Many in the program talked of a miracle happening, and that one shouldn’t leave before the miracle takes place. He needed a miracle that morning. He didn’t think it too presumptuous to pray for Alexandra’s return. He couldn’t understand how his prayer was a greedy wish to a Santa Claus guiding his reindeers through the twilight. Whenever a prayer was unfulfilled, recovery labeled the prayer a greedy wish, and when a prayer was answered, the wish became an act of divine providence, a euphemism for a wish by an alcoholic with more maturity. The Higher Power never gave him what he wanted, but what he needed. Well, he needed her. It wasn’t too much to ask.

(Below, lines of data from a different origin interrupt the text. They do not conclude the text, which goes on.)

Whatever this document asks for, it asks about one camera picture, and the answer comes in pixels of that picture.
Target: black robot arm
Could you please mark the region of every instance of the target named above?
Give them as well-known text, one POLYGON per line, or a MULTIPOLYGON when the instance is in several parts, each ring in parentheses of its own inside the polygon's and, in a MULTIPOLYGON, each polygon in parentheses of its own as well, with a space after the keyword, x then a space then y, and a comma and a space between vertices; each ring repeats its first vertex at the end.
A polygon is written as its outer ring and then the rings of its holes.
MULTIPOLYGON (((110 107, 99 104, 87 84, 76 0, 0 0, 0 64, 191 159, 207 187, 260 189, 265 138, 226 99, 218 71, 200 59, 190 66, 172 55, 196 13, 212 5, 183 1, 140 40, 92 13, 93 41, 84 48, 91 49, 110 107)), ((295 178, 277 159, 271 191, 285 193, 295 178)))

For Noble’s Higher Power, as he understood him, He, She, It, Whatever had limited powers and was imperfect. The proof was incontrovertible. Ask the five year-old child of a Tutsi refugee, or a Holocaust victim, or an ethnic Albanian is Kosovo province, or any man, woman, or child who suffered or died for the high crime of being innocent and having simple prayers which were ultimately ignored. Noble reasoned that if a Higher Power, in keeping with basic monotheism, accepted the praise for his good deeds, then perhaps he should share some of the blame for his cruel, irrational, often glaring miscues. Again, ask the rape victim. But the immediate response must be that the devious Lucifer had a hand in altering innocent minds into criminal animals who refused to embrace the All-knowing Creator. Those who do not accept God, fall to the Devil. But it’s hard to say whether or not the Tutsi child, naked and starving, the bones in his back more prominent than the skin wrapped tightly around him, ever had the opportunity to embrace the All-knowing, ever-present Spirit in the sky. Hard to say if the paunchy man stealing rice from under the child was somehow forced to steal by the Snake. If the human being can admit to himself, finally, that man and womankind are controlled by both bipolar forces, then perhaps monotheism, or any theism for that matter, will become one of the most laughable theologies ever to cross the intellect, as absurd as the Twelve Gods bickering on Mount Olympus. But Noble wasn’t about to change the face of religion. He was too confused as it was. He knew his concept of a Higher Power stemmed from immaturity and ignorance, even arrogance. He did know, however, that the program’s solution to this mess, the Higher Power mess, fell short of satisfaction.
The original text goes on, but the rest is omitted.